En parte es el resultado del bando dos, aquella segunda ordenanza que dictó López Obrador como Jefe de Gobierno del Distrito Federal buscando mayor densidad habitacional en las zonas céntricas de la ciudad y contrarrestar la expansión de la ciudad con pequeñas casas de dos niveles. Sonaba lógico. No había que buscar ser Hong Kong o Nueva York y ni siquiera Sao Paulo, con sus edificios de veinte niveles. Pasar de los dos niveles a cuatro o seis en las zonas centrales ya era ganancia: duplicar o triplicar la densidad habitacional de la cuidad. Pero, además de que la relación entre número de niveles y densidad habitacional en la ciudad de México no era directamente proporcional, lo que hacía del mito de la baja-altura-igual-a-baja-densidad eso: un mito —no una mentira, sino una verdad a medias—, hay sin duda otro problema: densidad no hace ciudad o, como ha dicho Saskia Sassen, densidad no es urbanidad.

Pese a que la manzana frente a donde vivo pasó de tener veinte viviendas a 150 y sigue aumentando, no ha habido ningún otro cambio sustancial en la ciudad. En la cercanías —un par de kilómetros a la redonda— no hay nuevas guarderías o escuelas públicas, tampoco nuevos centros de salud o clínicas, no hay más espacio público —sean plazas o parques o parques de bolsillo— ni ha mejorado el transporte público —al contrario: el servicio de trolebús que pasaba frente a la torre de once niveles fue suspendido mientras construían la nueva línea 12 del metro y jamás se restableció. No importa. La mayoría de los nuevos habitantes de la manzana frente a la mía tienen coche —por eso los nuevos edificios tienen un par de niveles de estacionamiento y por lo mismo, además de las puertas de las cocheras y las peatonales, que casi nadie usa, sus fachadas son muros ciegos hacia la banqueta. Por eso tampoco hay nuevos comercios, ni cafés, ni restaurantes de barrio —en esta ciudad restaurante-de-barrio es un término publicitario y designa un lugar al que muchos llegan en coche.

Hay que decir que sí hay más comercio y servicios —el mercado parece más atento a las necesidades de los habitantes de la ciudad que quienes se supone la planean y gestionan: negocio obliga. En cinco años los centros comerciales a la redonda se han duplicado. Casi todos tienen además de tiendas y restaurantes un complejo de cines. Y estacionamiento. Aunque estén a ocho o diez cuadras de sus casas, casi nadie va caminando. La verdad, no se antoja: las banquetas son malas, ser peatón es un riesgo y no hay nada que ver en el camino más que las fachadas de los nuevos edificios cerradas a la calle.

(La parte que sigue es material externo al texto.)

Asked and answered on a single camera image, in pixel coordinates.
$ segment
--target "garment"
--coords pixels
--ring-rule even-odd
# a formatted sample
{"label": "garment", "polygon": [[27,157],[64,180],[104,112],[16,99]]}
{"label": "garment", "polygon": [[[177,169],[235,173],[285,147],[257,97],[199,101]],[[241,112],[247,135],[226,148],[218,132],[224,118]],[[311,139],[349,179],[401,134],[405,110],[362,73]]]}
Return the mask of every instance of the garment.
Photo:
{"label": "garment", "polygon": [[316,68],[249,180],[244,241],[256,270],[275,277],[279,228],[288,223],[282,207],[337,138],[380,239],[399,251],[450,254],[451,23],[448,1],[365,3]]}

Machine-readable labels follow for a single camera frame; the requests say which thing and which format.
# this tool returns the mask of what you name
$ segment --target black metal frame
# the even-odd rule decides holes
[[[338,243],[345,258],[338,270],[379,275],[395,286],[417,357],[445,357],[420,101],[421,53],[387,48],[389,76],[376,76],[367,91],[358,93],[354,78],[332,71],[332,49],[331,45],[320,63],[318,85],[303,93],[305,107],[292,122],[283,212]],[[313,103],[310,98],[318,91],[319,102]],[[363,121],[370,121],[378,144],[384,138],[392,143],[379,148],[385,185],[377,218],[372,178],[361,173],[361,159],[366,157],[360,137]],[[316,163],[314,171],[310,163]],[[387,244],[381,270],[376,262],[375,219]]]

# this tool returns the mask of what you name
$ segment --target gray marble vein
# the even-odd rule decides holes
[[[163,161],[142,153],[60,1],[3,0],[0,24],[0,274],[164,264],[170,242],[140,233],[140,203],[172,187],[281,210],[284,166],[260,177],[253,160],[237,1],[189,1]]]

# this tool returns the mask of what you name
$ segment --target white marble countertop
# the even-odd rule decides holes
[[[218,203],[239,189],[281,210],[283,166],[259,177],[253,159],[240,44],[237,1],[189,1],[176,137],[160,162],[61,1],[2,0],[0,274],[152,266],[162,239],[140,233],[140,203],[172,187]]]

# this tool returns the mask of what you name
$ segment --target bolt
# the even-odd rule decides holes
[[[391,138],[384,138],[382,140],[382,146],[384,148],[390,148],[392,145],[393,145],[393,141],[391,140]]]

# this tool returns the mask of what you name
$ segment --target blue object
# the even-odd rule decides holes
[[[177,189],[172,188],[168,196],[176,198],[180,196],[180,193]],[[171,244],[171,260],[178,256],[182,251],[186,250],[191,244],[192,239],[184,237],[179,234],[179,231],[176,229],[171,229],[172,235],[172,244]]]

No se necesita ser un experto ni en urbanismo ni en historia de la cuidad de México para ver qué pasó. Si veo una imagen de satélite de esta zona encuentro las calles, avenidas y diagonales, parques, plazas, escuelas y hospitales que se trazaron y construyeron entre los años cuarenta y setenta del siglo pasado. Después, poco, muy poco. Pero si camino la zona veo todo eso que se ha construido en los últimos diez años gracias al mercado, que va de frente y no para más que ante crisis que no tienen que ver ni con la ciudad ni con lo urbano. El resultado es que, pese a las que supongo buenas intenciones al pensar en redensificar la ciudad, ésta a desaparecido atrás o abajo de los edificios —sean departamentos o centros comerciales— y de los coches, claro. Pareciera obvio: el mercado por sí solo no se hará cargo de lo público, de eso que hace falta para que la ciudad lo sea. Pero si era obvio, ¿por qué dejamos que se llegara hasta lo que ahora vemos? La respuesta, también acaso obvia, la dieron de paso Antanas Mockus y Jordi Hereu en sus conferencias recientes en México: para hacer una ciudad hace falta una visión de ciudad. Eso que en la ciudad de México parece ha hecho falta en las últimas décadas.